WHAT TO WORK ON> Take from the listing each line that has the string "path".

THE RECORDS>
__________________________________________________
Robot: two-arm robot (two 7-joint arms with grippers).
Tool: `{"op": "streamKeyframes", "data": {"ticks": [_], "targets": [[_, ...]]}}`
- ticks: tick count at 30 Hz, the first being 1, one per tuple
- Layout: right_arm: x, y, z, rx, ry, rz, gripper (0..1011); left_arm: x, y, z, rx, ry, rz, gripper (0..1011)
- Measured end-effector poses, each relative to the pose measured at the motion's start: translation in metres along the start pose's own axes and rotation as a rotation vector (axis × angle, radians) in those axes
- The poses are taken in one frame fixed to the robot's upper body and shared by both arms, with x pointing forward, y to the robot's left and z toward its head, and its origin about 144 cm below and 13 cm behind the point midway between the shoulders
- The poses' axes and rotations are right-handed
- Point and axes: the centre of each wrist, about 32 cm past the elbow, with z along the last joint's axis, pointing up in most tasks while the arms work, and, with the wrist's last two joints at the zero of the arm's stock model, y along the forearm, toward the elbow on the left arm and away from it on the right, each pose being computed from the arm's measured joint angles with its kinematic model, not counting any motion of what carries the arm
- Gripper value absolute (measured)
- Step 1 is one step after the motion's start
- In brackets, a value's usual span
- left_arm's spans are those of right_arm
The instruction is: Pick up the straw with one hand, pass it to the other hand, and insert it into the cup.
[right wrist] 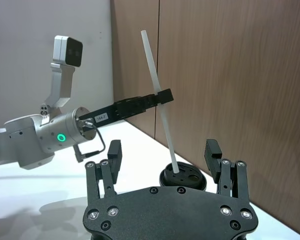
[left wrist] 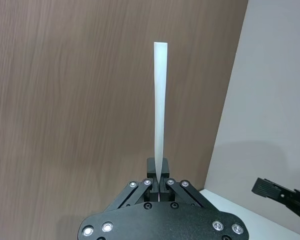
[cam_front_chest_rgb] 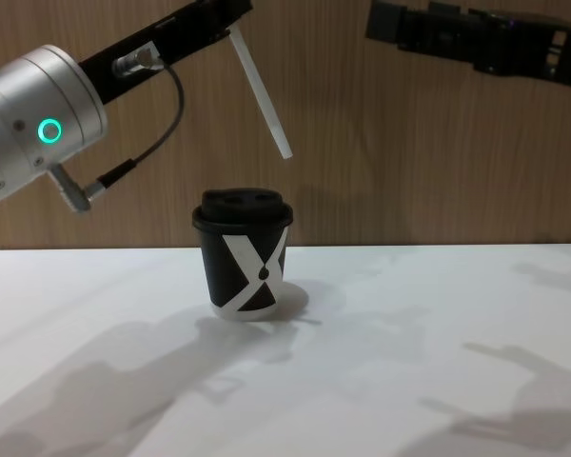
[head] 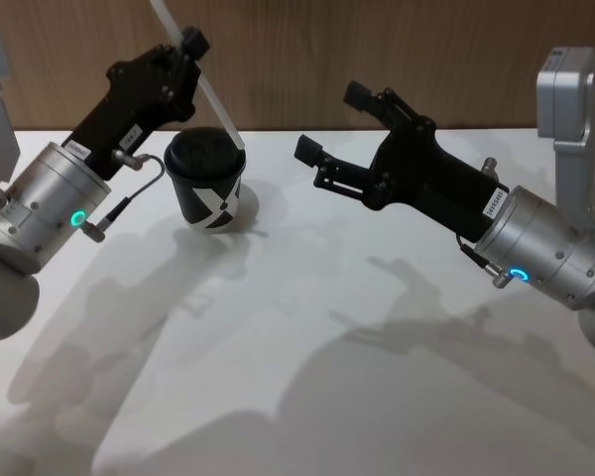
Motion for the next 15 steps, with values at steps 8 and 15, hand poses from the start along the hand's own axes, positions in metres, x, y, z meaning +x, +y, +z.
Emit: {"op": "streamKeyframes", "data": {"ticks": [8,15], "targets": [[0.0,0.0,0.0,0.0,0.0,0.0,1001,0.008,-0.009,-0.002,-0.003,0.001,-0.012,11],[0.0,0.0,0.0,0.0,0.0,0.0,1001,0.012,-0.018,-0.003,0.009,-0.017,-0.024,11]]}}
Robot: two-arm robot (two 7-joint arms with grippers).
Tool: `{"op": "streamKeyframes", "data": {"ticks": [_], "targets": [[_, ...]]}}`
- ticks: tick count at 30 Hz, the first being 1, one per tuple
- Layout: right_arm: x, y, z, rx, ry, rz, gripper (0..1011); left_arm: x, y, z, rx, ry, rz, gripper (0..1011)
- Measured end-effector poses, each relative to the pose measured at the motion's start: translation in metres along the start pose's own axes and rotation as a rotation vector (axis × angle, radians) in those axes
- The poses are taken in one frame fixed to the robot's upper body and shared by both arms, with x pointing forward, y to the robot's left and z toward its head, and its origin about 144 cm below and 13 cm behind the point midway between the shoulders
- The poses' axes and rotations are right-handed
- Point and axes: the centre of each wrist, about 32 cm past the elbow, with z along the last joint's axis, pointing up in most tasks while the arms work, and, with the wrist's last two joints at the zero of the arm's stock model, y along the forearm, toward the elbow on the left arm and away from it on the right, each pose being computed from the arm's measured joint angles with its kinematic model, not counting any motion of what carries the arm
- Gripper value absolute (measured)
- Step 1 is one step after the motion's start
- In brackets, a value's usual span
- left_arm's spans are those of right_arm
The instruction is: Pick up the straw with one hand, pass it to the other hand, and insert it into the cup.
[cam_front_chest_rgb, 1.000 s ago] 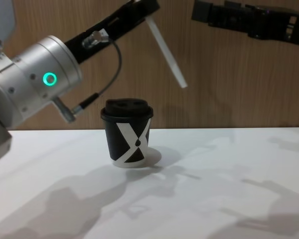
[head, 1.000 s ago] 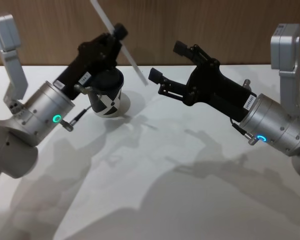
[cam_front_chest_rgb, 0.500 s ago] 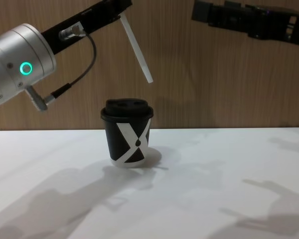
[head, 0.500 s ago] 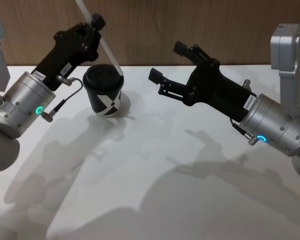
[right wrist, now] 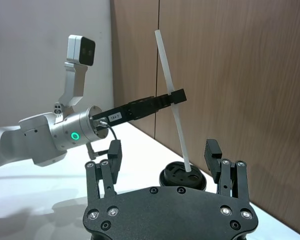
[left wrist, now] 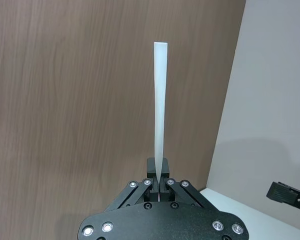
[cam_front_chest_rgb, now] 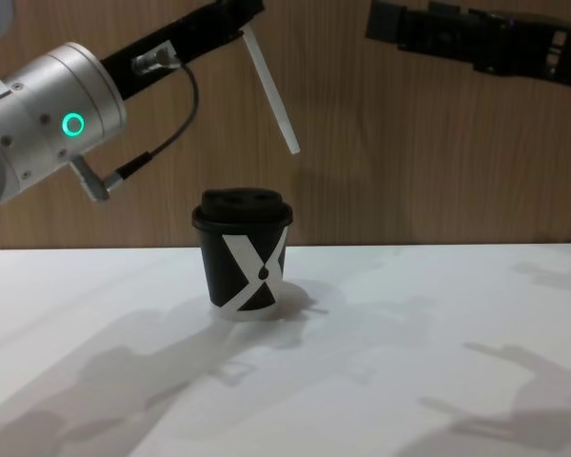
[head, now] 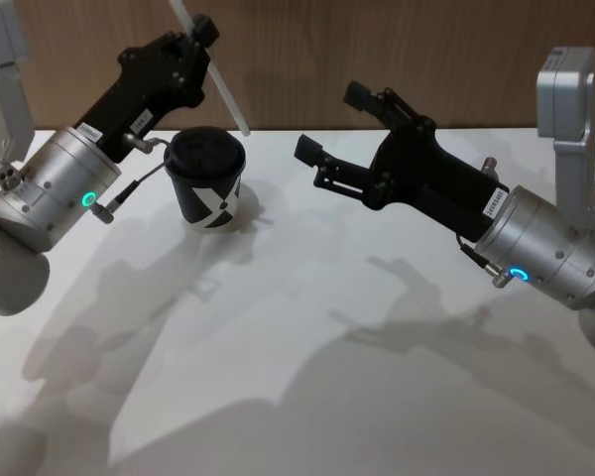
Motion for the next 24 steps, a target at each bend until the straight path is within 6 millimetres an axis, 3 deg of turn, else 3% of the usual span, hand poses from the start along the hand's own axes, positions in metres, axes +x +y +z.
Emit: {"op": "streamKeyframes", "data": {"ticks": [24], "targets": [[0.0,0.0,0.0,0.0,0.0,0.0,1001,0.002,-0.0097,0.0032,0.078,-0.102,0.023,11]]}}
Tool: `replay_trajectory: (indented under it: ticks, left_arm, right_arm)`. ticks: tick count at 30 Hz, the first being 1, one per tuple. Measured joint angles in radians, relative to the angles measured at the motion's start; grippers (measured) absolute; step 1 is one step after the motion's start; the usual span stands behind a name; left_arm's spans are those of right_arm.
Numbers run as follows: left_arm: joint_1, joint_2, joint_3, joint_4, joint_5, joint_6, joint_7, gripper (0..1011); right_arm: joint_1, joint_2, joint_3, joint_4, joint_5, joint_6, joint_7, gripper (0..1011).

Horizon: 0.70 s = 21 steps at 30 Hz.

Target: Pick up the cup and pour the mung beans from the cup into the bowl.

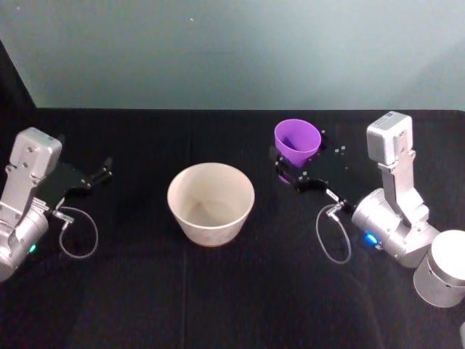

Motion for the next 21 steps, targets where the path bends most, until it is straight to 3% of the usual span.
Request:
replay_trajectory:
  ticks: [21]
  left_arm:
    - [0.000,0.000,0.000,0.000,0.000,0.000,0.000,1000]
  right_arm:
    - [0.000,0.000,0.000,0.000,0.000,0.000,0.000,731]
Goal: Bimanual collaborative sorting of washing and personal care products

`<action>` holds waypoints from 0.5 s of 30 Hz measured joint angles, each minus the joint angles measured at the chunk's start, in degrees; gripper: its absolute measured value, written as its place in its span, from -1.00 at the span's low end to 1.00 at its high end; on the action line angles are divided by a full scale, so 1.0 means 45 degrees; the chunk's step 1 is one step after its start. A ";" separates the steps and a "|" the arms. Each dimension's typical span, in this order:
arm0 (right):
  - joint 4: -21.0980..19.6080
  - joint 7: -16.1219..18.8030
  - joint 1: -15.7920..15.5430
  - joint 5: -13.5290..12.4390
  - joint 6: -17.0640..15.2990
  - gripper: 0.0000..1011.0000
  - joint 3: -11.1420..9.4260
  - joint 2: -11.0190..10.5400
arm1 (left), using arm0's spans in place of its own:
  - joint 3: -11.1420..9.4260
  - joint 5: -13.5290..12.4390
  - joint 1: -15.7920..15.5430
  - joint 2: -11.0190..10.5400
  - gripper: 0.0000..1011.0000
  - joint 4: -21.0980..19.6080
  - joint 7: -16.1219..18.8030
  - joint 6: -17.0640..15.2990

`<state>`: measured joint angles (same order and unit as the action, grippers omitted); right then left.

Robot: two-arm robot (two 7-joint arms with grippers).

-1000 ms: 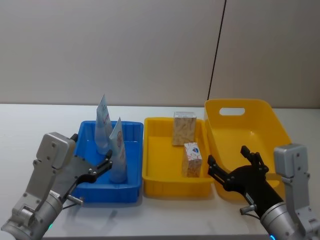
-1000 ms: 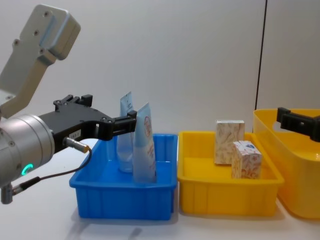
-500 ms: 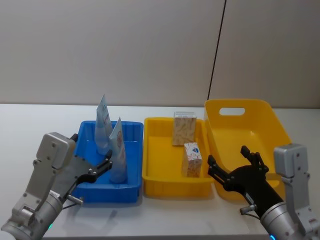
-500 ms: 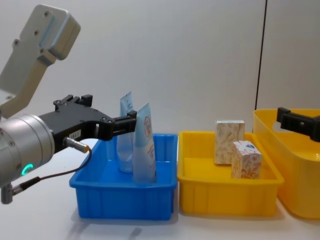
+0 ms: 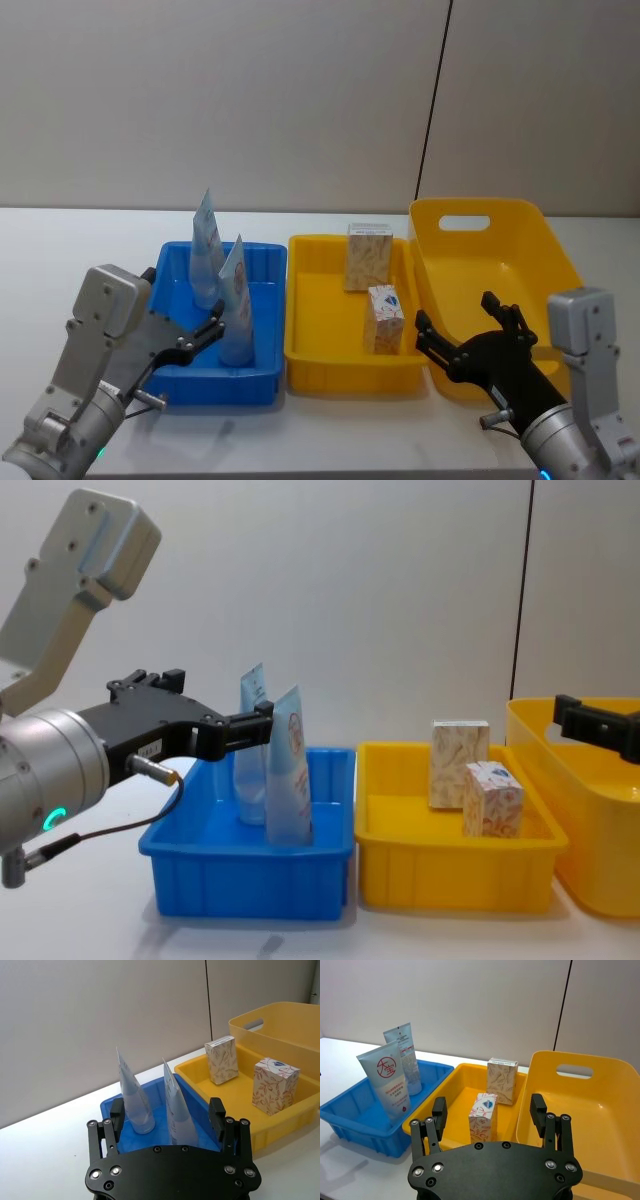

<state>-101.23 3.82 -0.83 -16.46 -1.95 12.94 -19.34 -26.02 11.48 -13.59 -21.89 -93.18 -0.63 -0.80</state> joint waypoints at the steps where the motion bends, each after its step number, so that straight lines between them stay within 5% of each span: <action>1: 0.0000 0.0000 -0.0001 0.0000 -0.0001 0.99 0.0000 0.0000 | 0.0000 0.0000 0.0000 0.0000 0.98 0.0000 0.0000 0.0001; 15: 0.0000 0.0000 -0.0001 0.0000 0.0000 0.98 0.0000 0.0001 | 0.0049 0.0133 -0.0052 0.0038 0.98 0.0079 -0.0184 0.0000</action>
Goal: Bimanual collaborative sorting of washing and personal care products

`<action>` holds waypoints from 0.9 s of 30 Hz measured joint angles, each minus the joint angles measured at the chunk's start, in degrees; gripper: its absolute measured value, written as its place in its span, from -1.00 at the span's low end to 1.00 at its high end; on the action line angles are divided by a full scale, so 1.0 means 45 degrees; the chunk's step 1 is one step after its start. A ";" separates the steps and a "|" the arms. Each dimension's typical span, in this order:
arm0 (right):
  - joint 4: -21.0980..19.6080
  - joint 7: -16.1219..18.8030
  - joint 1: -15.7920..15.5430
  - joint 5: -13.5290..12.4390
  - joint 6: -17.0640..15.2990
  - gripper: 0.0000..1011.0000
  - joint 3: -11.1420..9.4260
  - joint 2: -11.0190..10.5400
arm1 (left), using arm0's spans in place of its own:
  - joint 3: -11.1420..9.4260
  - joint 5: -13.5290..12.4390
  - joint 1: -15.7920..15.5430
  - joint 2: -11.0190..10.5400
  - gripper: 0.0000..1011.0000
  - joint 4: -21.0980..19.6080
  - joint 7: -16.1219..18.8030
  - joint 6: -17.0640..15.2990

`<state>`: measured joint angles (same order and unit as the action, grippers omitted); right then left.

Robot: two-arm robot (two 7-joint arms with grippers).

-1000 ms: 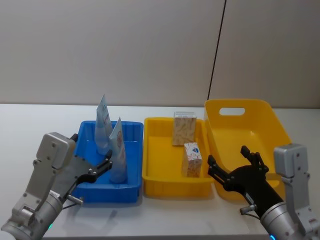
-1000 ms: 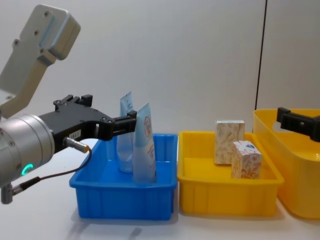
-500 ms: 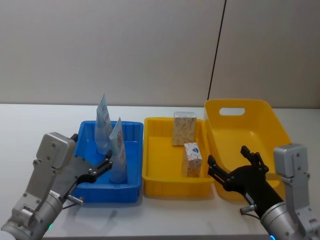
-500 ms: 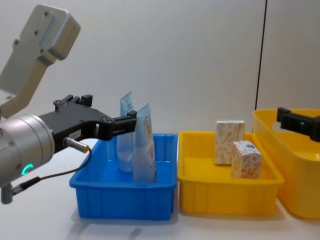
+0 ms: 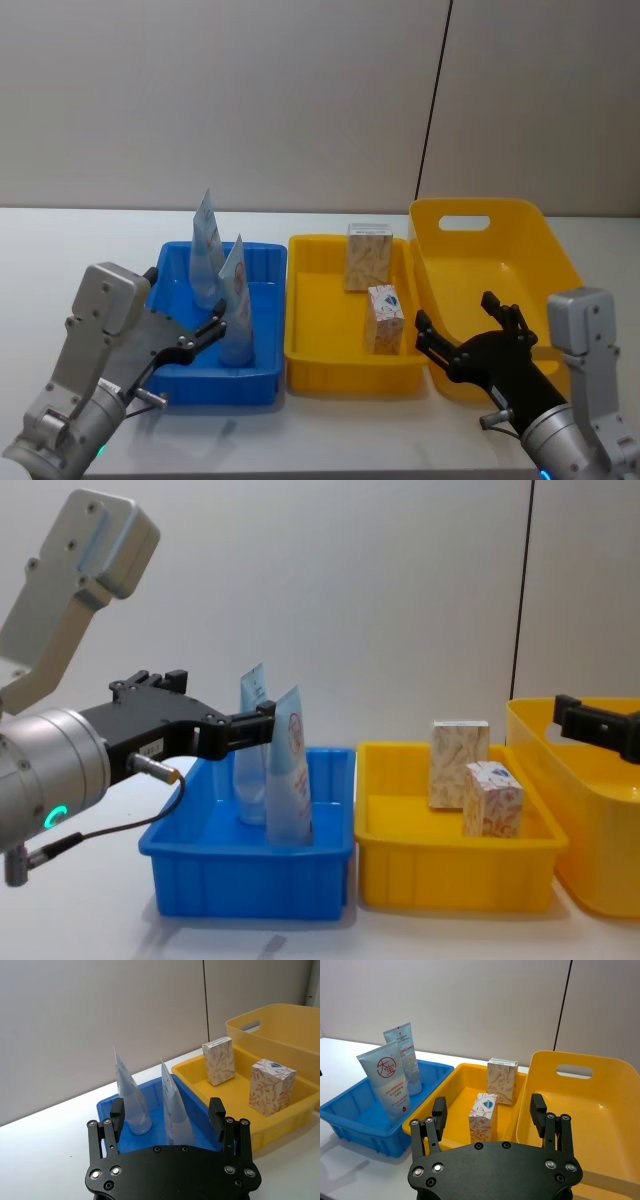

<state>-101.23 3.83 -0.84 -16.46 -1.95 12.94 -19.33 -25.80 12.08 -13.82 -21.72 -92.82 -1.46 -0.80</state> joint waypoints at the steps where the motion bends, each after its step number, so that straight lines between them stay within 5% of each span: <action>1: 0.0000 0.0000 0.0000 -0.0001 0.0000 0.98 0.0000 0.0000 | 0.0011 0.0061 -0.0015 0.0012 0.98 0.0021 -0.0065 0.0000; 15: -0.0001 0.0000 0.0000 0.0000 0.0000 0.98 -0.0001 0.0000 | 0.0149 0.1519 -0.0606 0.0449 0.98 0.0868 -0.1748 -0.0358; 27: -0.0001 0.0000 0.0000 0.0000 0.0000 0.98 0.0000 0.0000 | 0.0017 0.2110 -0.1547 0.1084 0.98 0.2464 -0.2689 -0.0849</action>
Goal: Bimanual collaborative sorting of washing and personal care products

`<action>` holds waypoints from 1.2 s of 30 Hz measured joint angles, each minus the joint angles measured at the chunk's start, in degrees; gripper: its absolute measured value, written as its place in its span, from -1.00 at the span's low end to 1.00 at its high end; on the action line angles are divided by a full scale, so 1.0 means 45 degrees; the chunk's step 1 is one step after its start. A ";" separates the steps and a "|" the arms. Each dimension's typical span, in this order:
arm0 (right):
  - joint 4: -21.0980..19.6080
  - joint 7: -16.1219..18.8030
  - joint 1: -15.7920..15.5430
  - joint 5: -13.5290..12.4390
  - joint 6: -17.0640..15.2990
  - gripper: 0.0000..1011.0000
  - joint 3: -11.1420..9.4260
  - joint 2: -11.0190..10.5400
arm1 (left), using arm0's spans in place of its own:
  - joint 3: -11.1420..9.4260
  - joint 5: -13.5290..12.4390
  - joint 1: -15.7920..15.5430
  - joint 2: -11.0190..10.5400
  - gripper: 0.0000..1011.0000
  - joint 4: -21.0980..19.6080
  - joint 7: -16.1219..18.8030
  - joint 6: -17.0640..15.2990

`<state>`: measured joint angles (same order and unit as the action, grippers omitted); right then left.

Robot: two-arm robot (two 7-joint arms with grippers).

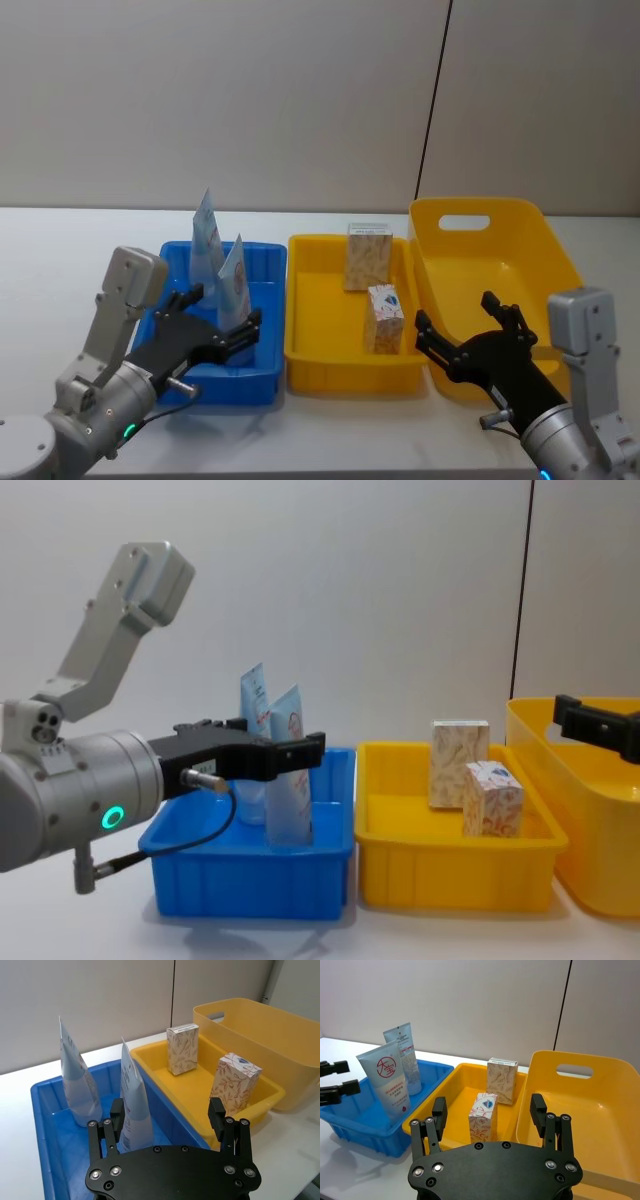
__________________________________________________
EXPECTED ANSWER>
Motion for the next 24 steps, a target at each bend until the straight path is within 6 millimetres an axis, 3 deg of turn, else 3% of the usual span, hand poses from the start along the hand's own axes, positions in metres, axes +x +y +z.
Motion for the next 21 steps, targets where the path bends most, until it is straight to 3% of the usual span.

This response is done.